- WORK TO COMPLETE
Identify and pull out each line of the entries in which "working" occurs.
##### EXTRACTED MATERIAL #####
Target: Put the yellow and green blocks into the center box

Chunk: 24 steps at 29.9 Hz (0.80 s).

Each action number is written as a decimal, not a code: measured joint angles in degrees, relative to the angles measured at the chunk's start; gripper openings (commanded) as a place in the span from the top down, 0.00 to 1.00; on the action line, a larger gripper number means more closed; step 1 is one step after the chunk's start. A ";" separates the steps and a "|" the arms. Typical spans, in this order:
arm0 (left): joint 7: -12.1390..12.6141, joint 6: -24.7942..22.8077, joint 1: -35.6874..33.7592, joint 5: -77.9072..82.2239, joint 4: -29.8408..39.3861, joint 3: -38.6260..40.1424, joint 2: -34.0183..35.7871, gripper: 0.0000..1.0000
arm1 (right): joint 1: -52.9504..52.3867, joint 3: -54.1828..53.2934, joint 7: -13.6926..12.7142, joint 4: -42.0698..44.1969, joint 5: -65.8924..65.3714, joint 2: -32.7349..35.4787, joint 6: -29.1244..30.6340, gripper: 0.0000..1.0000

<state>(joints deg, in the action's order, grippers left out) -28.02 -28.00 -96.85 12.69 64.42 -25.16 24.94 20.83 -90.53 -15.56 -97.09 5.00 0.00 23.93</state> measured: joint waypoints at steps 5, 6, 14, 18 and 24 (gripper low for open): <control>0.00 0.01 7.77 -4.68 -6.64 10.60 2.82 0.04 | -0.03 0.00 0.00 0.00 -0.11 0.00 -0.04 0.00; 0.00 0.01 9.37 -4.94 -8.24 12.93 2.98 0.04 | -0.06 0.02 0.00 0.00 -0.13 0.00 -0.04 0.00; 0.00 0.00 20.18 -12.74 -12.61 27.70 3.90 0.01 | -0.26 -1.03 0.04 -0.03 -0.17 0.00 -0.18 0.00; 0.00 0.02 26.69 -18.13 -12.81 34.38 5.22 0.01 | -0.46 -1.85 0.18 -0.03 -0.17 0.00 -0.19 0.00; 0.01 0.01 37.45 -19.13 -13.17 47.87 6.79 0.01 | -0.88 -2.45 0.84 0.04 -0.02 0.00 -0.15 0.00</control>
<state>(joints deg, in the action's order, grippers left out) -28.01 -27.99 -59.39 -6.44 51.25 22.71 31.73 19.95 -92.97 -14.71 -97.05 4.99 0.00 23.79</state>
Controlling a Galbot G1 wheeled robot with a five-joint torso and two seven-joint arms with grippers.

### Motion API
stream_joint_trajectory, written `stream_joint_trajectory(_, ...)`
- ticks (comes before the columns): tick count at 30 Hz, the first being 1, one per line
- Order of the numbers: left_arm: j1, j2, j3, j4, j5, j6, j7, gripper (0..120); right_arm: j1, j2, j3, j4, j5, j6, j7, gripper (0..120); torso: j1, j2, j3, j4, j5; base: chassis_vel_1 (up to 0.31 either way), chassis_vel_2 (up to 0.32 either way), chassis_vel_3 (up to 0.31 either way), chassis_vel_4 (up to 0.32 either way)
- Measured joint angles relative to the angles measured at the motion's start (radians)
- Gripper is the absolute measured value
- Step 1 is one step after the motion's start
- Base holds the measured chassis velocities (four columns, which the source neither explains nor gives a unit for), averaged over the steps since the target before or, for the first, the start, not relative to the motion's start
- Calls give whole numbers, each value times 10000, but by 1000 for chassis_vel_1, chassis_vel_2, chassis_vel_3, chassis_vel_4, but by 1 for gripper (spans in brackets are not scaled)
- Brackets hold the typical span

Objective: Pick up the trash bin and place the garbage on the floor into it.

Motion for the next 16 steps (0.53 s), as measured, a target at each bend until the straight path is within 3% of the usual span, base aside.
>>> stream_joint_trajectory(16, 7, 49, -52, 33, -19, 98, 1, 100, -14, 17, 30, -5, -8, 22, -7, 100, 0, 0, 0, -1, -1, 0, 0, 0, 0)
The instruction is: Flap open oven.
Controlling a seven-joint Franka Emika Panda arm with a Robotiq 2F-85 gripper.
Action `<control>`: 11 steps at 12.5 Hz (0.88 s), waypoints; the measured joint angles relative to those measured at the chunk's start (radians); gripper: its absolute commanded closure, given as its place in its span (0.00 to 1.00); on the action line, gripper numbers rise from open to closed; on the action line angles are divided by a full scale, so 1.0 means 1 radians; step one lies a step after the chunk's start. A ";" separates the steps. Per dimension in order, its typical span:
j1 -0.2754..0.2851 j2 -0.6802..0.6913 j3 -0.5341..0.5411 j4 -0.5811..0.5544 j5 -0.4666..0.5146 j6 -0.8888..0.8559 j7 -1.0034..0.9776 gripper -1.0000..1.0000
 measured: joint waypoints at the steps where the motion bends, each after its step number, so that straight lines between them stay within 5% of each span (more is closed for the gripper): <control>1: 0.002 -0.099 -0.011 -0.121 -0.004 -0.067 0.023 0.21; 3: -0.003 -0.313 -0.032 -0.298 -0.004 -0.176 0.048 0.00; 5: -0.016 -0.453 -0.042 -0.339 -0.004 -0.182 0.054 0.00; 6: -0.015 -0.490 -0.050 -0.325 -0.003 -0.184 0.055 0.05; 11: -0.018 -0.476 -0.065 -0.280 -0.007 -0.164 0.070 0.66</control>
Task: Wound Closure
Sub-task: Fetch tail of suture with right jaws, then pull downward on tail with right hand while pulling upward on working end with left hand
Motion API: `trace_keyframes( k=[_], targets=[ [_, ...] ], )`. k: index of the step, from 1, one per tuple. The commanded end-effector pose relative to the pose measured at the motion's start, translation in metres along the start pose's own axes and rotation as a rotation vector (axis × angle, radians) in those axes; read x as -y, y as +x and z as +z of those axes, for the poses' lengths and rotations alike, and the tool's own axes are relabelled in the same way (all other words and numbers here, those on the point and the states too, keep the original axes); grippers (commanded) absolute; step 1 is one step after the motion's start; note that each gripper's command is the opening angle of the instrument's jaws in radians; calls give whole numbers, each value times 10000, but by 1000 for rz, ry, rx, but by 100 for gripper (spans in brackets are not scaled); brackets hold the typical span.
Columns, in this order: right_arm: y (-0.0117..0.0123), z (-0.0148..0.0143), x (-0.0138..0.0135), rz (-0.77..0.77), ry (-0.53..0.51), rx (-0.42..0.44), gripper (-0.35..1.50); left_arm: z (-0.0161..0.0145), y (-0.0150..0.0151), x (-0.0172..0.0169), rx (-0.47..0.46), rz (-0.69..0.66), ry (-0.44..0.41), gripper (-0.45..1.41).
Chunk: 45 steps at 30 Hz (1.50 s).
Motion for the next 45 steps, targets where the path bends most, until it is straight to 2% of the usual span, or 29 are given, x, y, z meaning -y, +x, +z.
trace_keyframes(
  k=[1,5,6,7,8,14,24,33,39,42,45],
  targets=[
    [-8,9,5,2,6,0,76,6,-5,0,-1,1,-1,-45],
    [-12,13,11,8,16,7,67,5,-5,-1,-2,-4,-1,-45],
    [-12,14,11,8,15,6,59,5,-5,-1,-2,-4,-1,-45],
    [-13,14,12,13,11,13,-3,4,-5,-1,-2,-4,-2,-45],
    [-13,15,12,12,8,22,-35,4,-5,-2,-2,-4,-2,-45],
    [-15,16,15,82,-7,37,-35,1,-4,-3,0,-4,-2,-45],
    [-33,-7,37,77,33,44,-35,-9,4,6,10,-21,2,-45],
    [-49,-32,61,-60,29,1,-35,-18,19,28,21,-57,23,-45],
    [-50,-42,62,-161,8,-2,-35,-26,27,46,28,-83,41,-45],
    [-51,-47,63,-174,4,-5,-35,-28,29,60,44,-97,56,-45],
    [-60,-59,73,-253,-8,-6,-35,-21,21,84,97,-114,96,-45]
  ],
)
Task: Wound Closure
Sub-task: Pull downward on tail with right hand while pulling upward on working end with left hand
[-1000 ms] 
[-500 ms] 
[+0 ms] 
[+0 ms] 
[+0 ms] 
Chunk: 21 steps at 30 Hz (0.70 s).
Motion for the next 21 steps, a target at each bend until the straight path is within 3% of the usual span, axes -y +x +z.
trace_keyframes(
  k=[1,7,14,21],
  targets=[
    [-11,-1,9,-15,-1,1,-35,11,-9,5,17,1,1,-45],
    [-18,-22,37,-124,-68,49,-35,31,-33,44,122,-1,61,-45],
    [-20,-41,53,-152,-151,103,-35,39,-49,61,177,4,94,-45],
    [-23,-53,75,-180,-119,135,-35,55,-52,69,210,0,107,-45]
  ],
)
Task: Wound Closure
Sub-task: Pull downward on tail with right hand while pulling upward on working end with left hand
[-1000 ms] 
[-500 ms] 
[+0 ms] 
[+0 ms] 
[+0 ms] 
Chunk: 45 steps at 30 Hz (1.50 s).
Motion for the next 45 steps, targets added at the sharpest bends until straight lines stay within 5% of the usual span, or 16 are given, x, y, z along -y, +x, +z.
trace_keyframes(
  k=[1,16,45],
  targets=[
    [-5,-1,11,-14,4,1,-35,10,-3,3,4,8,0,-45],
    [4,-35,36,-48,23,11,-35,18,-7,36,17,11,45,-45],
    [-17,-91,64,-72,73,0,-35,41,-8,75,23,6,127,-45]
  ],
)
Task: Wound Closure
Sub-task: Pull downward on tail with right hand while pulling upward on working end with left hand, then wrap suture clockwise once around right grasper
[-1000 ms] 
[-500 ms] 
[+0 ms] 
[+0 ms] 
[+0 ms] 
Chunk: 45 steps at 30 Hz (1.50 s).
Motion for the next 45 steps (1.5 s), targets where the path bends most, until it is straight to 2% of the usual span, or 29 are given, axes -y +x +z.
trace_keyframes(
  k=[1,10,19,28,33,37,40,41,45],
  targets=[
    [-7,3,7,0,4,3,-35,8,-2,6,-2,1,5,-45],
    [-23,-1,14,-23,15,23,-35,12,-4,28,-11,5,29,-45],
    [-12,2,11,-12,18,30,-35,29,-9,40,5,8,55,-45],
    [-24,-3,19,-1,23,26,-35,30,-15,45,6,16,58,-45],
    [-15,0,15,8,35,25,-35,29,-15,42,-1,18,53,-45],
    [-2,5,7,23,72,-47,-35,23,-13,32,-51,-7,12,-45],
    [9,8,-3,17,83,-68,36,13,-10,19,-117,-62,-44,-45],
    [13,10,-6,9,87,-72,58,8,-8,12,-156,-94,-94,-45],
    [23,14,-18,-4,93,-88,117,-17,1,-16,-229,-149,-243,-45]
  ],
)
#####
- ANSWER FOR THIS EXERCISE
Sub-task: Fetch tail of suture with right jaws, then pull downward on tail with right hand while pulling upward on working end with left hand
Sub-task: Pull downward on tail with right hand while pulling upward on working end with left hand
Sub-task: Pull downward on tail with right hand while pulling upward on working end with left hand
Sub-task: Pull downward on tail with right hand while pulling upward on working end with left hand, then wrap suture clockwise once around right grasper

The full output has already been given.